Affairs - ShuWa

What are the characteristics of transactions?#

The MyISAM engine does not support transactions. Transactions must adhere to four characteristics:

Atomicity: All operations within a transaction must either be completed or none of them should be completed. Transactions should not end in the middle of an operation. If an error occurs during the execution of a transaction, it should be rolled back to the state before the transaction started.
Consistency: Before and after transaction operations, the data should satisfy integrity constraints, and the database should maintain a consistent state.
Isolation: The database allows multiple concurrent transactions to read, write, and modify data. Isolation prevents data inconsistency caused by concurrent execution of multiple transactions. When multiple transactions use the same data simultaneously, they do not interfere with each other. Each transaction has a separate data space and is isolated from other concurrent transactions.
Durability: After the transaction processing is completed, the modifications to the data are permanent and will not be lost even in the event of a system failure.

How does the InnoDB engine ensure these four characteristics of transactions?

Durability is ensured through redo logs.
Atomicity is ensured through undo logs.
Isolation is ensured through MVCC (Multi-Version Concurrency Control) or locking mechanisms.
Consistency is ensured through durability, atomicity, and isolation.

What problems can parallel transactions cause?#

When processing multiple transactions simultaneously, dirty reads, non-repeatable reads, and phantom reads may occur.

Dirty read: If a transaction "reads" data that has been modified by another "uncommitted transaction," it means that a "dirty read" has occurred.
Non-repeatable read: When a transaction reads the same data multiple times within a transaction, if the data read in the first and second instances is different, it means that a "non-repeatable read" has occurred.
Phantom read: When a transaction queries the "number of records" that meet certain criteria multiple times within a transaction, if the number of records queried in the first and second instances is different, it means that a "phantom read" has occurred.

What are the isolation levels of transactions?#

The SQL standard proposes four isolation levels to avoid these phenomena. The higher the isolation level, the lower the performance efficiency. The four isolation levels are as follows:

Read uncommitted: When a transaction has not been committed, the changes made by the transaction can be seen by other transactions.
Read committed: After a transaction is committed, the changes made by the transaction can be seen by other transactions.
Repeatable read: The data seen during the execution of a transaction remains consistent with the data seen when the transaction started. This is the default isolation level for MySQL InnoDB engine.
Serializable: Records are locked for both read and write operations. If there is a read-write conflict between multiple transactions for a record, the later transaction must wait for the previous transaction to complete before continuing.

Although the default isolation level for MySQL InnoDB engine is "repeatable read," it largely avoids the occurrence of phantom reads (although it does not completely solve them).
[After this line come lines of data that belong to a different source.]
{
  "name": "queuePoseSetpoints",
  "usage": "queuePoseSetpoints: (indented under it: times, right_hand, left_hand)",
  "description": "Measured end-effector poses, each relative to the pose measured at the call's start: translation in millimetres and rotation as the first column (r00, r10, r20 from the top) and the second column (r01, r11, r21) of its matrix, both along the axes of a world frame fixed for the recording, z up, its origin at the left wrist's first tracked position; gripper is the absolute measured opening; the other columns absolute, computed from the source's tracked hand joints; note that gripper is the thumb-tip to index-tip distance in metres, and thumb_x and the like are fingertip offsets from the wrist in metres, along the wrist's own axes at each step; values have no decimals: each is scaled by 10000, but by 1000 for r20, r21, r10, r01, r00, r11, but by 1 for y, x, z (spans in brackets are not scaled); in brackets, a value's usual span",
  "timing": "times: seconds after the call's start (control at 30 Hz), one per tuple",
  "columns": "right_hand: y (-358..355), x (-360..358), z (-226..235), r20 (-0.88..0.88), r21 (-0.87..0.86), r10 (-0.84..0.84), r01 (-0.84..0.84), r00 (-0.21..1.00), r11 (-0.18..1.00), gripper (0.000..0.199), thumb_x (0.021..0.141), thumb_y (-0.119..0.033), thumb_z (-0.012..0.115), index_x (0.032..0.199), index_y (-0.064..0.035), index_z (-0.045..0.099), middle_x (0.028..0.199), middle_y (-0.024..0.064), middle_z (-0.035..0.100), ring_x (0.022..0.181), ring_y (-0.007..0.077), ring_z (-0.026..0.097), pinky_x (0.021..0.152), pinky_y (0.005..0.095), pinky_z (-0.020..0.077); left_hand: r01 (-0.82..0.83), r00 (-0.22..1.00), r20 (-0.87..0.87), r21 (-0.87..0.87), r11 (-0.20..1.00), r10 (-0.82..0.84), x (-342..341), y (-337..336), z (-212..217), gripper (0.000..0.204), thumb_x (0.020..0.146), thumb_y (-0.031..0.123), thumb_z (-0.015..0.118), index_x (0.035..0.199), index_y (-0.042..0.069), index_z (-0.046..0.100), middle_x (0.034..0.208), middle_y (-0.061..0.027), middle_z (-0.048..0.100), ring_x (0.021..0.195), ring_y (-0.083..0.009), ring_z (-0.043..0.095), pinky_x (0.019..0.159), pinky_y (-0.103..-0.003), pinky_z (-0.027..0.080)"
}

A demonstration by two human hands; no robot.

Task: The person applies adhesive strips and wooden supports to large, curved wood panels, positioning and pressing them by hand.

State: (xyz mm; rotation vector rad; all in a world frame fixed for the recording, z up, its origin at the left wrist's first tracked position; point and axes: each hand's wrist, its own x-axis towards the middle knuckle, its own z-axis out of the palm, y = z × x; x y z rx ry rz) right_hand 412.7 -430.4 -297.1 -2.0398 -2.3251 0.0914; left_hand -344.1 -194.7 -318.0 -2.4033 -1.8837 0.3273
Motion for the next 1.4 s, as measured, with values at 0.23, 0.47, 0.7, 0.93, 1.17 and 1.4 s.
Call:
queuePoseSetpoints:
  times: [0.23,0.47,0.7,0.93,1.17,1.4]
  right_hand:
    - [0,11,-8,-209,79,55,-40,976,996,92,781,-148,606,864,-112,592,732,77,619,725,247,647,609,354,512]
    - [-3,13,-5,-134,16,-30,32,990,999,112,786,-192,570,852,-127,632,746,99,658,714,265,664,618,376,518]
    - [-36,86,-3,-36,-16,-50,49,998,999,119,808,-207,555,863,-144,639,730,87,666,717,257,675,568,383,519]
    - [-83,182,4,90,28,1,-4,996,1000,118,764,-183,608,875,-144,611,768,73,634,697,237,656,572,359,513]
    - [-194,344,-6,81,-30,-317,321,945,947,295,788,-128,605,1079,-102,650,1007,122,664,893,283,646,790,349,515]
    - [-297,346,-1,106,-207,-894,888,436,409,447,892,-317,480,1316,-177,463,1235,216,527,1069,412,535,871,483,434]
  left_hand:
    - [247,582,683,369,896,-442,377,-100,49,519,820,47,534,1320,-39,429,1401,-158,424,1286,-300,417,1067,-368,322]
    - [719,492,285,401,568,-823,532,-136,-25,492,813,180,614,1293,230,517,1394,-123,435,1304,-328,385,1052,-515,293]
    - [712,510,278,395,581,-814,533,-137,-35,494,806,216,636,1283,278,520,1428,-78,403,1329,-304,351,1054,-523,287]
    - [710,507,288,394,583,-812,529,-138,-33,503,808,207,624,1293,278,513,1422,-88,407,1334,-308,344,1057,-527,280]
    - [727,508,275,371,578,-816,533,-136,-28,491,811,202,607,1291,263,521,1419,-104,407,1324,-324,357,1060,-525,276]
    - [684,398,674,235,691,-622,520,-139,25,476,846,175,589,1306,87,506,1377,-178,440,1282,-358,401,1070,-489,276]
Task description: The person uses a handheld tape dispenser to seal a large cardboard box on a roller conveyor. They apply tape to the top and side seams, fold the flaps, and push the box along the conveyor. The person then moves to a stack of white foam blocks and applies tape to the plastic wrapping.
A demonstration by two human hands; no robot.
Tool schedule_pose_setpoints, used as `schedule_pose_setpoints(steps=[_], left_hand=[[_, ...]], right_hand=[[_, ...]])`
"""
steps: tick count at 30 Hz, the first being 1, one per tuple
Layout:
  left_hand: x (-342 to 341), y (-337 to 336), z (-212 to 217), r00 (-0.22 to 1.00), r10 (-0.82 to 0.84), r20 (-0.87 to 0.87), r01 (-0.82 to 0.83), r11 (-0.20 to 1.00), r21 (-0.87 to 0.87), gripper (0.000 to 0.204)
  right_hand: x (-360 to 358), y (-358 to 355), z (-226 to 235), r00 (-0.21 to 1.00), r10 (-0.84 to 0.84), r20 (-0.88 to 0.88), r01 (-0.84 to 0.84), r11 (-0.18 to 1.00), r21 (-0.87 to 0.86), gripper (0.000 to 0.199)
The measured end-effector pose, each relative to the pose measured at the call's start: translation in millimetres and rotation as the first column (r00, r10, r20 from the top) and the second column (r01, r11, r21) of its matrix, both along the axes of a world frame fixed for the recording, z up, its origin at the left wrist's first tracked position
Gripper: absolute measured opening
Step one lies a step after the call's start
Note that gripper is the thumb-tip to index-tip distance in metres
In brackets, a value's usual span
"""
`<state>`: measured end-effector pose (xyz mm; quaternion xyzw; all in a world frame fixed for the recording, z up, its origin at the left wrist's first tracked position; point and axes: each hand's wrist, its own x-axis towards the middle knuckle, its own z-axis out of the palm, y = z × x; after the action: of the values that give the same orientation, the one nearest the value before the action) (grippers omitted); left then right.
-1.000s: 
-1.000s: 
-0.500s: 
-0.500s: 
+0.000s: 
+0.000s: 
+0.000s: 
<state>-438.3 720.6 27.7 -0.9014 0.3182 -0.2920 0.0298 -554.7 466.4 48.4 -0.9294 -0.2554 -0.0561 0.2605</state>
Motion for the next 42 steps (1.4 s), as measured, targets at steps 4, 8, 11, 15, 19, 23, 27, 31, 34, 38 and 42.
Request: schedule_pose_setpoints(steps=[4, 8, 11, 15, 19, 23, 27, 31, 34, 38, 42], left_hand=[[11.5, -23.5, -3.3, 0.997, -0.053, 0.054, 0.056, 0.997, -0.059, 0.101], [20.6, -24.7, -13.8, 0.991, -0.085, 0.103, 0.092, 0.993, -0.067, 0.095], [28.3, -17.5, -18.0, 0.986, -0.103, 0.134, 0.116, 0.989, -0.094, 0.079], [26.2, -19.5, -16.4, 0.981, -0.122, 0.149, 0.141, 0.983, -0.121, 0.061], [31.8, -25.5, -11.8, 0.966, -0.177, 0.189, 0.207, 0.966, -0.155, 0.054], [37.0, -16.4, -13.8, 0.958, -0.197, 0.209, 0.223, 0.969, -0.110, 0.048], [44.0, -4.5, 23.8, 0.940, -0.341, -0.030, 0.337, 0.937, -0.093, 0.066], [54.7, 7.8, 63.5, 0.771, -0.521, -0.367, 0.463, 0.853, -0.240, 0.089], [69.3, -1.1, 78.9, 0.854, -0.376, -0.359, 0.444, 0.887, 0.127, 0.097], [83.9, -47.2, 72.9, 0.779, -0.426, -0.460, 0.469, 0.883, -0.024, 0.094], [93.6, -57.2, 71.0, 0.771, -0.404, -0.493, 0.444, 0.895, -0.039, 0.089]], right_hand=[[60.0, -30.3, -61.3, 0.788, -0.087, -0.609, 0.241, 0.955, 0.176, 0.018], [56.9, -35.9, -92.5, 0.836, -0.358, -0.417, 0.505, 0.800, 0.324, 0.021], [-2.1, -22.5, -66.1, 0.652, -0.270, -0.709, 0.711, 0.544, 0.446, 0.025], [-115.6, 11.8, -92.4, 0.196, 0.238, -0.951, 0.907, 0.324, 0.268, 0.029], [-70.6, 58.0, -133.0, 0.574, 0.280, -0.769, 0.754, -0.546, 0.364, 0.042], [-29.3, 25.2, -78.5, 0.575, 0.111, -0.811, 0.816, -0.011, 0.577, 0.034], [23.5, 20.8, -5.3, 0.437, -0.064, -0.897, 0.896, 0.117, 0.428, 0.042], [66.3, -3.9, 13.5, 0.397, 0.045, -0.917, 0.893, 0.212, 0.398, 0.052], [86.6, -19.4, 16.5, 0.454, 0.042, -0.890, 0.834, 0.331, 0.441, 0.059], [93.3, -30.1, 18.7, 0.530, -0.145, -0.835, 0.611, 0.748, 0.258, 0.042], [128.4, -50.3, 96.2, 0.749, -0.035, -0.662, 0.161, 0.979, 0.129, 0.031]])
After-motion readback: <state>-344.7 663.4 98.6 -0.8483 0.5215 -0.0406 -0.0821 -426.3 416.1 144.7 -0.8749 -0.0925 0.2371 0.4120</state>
There are two solutions to address phantom reads:

For snapshot reads (ordinary select statements), phantom reads are addressed through MVCC. Under the repeatable read isolation level, the data seen during the transaction execution remains consistent with the data seen when the transaction started. Even if another transaction inserts a record during this period, it cannot be queried, effectively avoiding phantom reads.
For current reads (select ... for update statements, etc.), phantom reads are addressed through next-key locks (record locks + gap locks). When executing a select ... for update statement, a next-key lock is added. If another transaction inserts a record within the range of the next-key lock, the insert statement will be blocked and cannot be successfully executed, effectively avoiding phantom reads.

Examples of scenarios where phantom reads occur

First example: For snapshot reads, MVCC does not completely avoid phantom reads. If transaction A updates a record inserted by transaction B, the number of records queried by transaction A before and after the update will be different, resulting in a phantom read.

Second example: For current reads, if a transaction does not immediately execute a current read after starting the transaction, but instead performs a snapshot read first, and another transaction inserts a record during this period, the number of records queried by the transaction using a current read will be different, resulting in a phantom read.

Therefore, the repeatable read isolation level in MySQL does not completely solve phantom reads. It largely avoids the occurrence of phantom reads, but not entirely.

To avoid phantom reads in these special scenarios, it is recommended to immediately execute current reads (e.g., select ... for update statements) after starting a transaction. This adds a next-key lock to the record, preventing other transactions from inserting a new record.